The location is called Mahwelereng. This is a rich, vibrant town, that plays home to a predominant black community. It is also the heart of the surrounding rural, tribal villages that are ruled over by the Kgoshi. Mahwelereng as a town is fairly urbanised and was at one time home to a then Glorious, now abandoned Hotel, which I could only imagine, played host to swinging 40's styled parties. But that is a whole different blog on its own.

Now Tshamahanzi on the other hand....

...Rich and vibrant are words you could use to describe it, but only if you are the kind of person who uses the word cheese to describe the moon and flat a word for the world. You see, Tshamahanzi was built on the side of hill in the middle of the bush, and as legend has it, it was done in quite a hurry. Apparently,and this is just rumoured, a few years ago ( between 30 and 60 years ago ) the people of Moshate village, home to the throne, went to the Kgoshi and complained about the Tsonga/Shangane people, who at that time lived there. The Moshate people was mostly BaSotho and BaPedi and they were not happy with the Shangane culture of traditional "magic" and there Sangomas and Inyangas. So to halt the threat of violence, the Kgoshi arranged for a place for the Shangane people, in the distant mountains. The place now known as Tshamahanzi.
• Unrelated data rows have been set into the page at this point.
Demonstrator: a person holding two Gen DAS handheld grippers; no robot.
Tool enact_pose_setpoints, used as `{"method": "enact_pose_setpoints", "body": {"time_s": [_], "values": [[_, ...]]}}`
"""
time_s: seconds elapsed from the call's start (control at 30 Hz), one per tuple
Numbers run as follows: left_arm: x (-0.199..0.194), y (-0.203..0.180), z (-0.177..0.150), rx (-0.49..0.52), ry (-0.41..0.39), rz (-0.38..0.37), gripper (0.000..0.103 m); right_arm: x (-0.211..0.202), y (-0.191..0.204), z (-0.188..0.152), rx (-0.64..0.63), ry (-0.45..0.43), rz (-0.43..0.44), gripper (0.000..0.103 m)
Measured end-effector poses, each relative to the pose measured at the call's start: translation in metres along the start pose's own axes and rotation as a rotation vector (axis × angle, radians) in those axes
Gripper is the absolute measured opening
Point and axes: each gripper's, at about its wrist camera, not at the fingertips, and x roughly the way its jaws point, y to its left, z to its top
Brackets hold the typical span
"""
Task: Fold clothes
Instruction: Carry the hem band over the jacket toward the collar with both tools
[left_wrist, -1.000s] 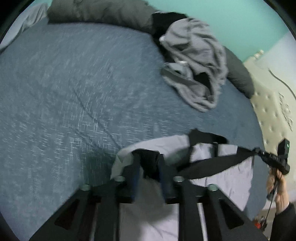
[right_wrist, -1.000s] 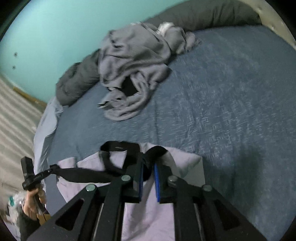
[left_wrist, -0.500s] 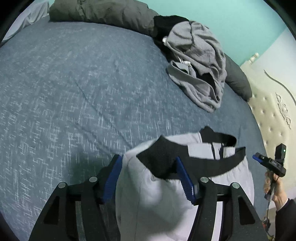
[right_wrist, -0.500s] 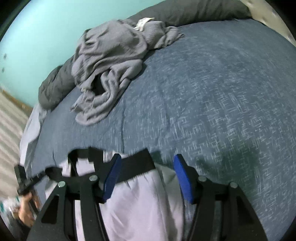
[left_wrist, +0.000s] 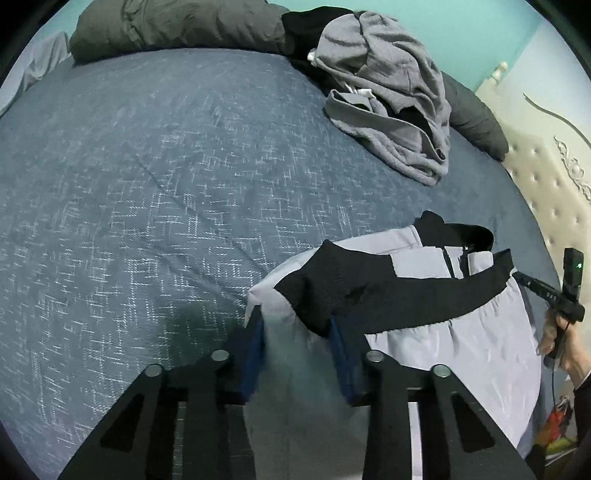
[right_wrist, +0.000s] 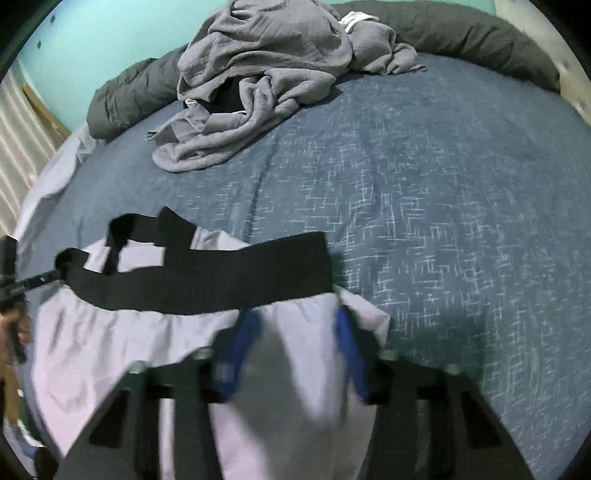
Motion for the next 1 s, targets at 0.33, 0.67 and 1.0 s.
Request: {"method": "enact_pose_setpoints", "body": {"time_s": [0.33,0.67,1.0], "values": [[-0.037,-0.004,0.005,-0.001,-0.104,0.006,0.01,-0.033,0.003,-0.002,-0.072,-0.127,-0.067,0.008],[-0.022,0.001,0.036,-0.092,-0.083,0.039,0.012,-0.045,-0.001,0.024,-0.013,-0.181,-0.145,0.007],[-0.036,0.002,0.012,-0.087,-0.146,0.084,0.055,-0.018,-0.009,0.02,0.059,-0.12,-0.206,0.015]]}}
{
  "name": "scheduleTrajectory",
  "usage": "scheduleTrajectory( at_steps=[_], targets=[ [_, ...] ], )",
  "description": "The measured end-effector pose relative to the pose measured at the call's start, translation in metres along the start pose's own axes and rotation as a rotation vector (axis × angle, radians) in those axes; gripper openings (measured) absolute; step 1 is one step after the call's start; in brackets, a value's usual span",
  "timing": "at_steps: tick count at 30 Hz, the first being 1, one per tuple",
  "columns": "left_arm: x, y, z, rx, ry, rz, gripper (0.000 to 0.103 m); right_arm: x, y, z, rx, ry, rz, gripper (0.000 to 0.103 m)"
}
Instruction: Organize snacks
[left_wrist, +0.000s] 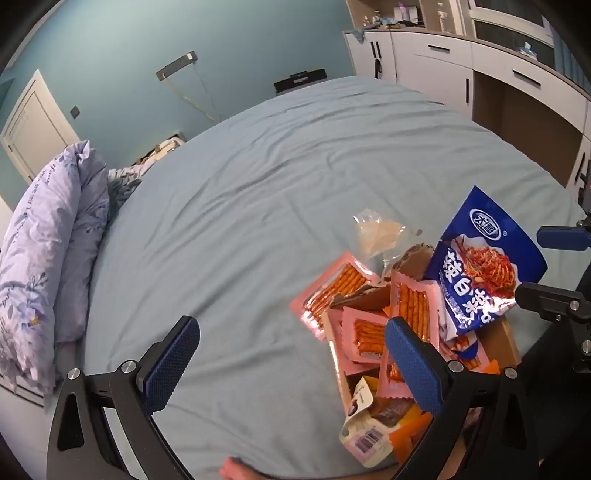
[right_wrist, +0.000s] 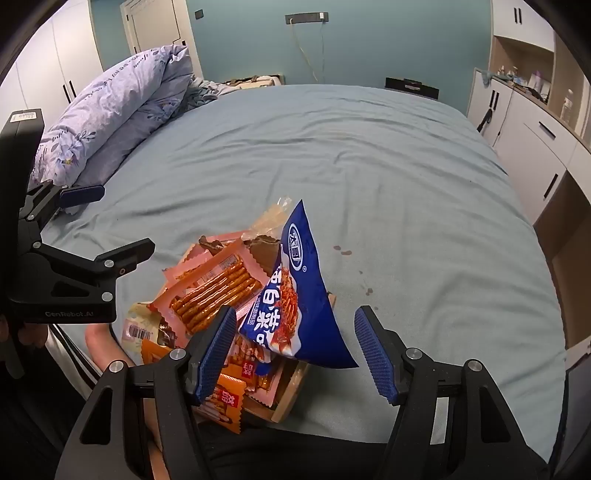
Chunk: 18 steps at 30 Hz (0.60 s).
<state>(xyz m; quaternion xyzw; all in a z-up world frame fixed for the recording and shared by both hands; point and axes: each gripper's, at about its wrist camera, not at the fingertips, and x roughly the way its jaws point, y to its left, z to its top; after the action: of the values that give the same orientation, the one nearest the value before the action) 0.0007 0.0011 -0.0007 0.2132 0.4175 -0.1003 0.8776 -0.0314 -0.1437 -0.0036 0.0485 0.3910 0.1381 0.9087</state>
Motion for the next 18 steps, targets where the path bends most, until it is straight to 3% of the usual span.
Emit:
scheduleTrajectory(
  at_steps=[14, 18],
  targets=[
    [-0.003, 0.0, 0.0, 0.005, 0.0, -0.004, 0.102, -0.004, 0.0, 0.004, 0.005, -0.006, 0.031, 0.066],
    [0.005, 0.014, 0.007, 0.014, -0.008, -0.053, 0.102, -0.003, -0.01, 0.013, 0.017, -0.022, 0.069, 0.066]
  ],
)
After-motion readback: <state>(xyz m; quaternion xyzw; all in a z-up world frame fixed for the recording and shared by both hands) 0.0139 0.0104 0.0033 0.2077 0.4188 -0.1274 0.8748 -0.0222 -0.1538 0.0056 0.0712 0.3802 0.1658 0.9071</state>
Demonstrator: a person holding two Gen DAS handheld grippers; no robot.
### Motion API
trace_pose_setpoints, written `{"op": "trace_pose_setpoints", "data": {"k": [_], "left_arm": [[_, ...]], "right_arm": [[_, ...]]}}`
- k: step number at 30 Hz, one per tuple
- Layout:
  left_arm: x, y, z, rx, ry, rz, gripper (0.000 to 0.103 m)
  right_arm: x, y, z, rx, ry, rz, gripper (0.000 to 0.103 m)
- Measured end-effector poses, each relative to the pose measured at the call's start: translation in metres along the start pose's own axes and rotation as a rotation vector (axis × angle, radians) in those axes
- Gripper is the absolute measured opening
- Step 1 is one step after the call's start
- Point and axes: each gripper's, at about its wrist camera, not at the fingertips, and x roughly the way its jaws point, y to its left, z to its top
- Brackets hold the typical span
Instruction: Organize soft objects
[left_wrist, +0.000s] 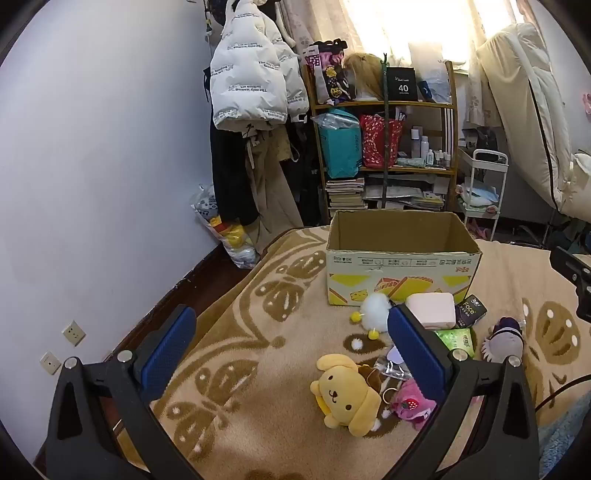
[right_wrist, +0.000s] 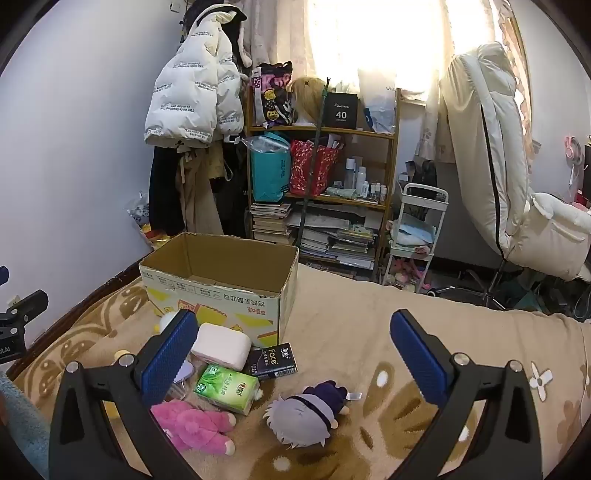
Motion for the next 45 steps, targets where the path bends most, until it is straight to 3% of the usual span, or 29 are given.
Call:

Tshamahanzi as a village, is governed under three Indunas. The village has one clinic and six schools, both primary and secondary. Even though this is such a poor community, there are a generous amount of taverns and shabeens, as drinking seems to be a favourable past time. You can buy your pint of "K.B" at most of them.

Transportation consist mostly of taxis and donkey carts. There are, the employed and richer individuals, who own cars but not that many, as this is a largely unemployed community.

Infra structure are on the rise. As all homes have access to electricity even though electric cables are sometimes stolen for the sale of copper. Some houses now have direct water access though many households still depend on the good old wheelbarrow and water drums at the communal taps. The main road that runs around Tshamahanzi, has only recently been upgraded to tarmac. Gravel roads, often rocky, are still being used. The one thing this rural village still lacks is a working sewerage system. Outside Pit toilets are still being used even though it poses a health risk.

Tshamahanzi is home not only to the shangane, but to a few ethnic groups. Legal as well as illegal foreigners make there homes here, including Zimbabwean, Nigerian, Somalian and Indian nationals. The latter two groups mostly own or manage the few larger shops in Tshamahanzi, though you will find plenty of spazas owned by the locals. These shops are highly successful as the people don't always have the means to travel the twenty odd kilometres to civilisation. These shops stock everything, from everyday groceries to building supplies and equipment. Livestock is found in the form of donkeys, cattle and goats and it shouldn't be strange to find any of them moving freely on the streets. Often you find corn crops growing in back yards as Many of the locals are substance farmers. It is usually cheaper to grow your own then to buy maize meal.

I come to work everyday and sit in my little caravan to listen to the problems of these people. It is mostly serious but often there are the silly ones. Their issues are sometimes more important to them, than I would think. But I have learned to be patient with them even after communication has broken down, we still find a way to a solution.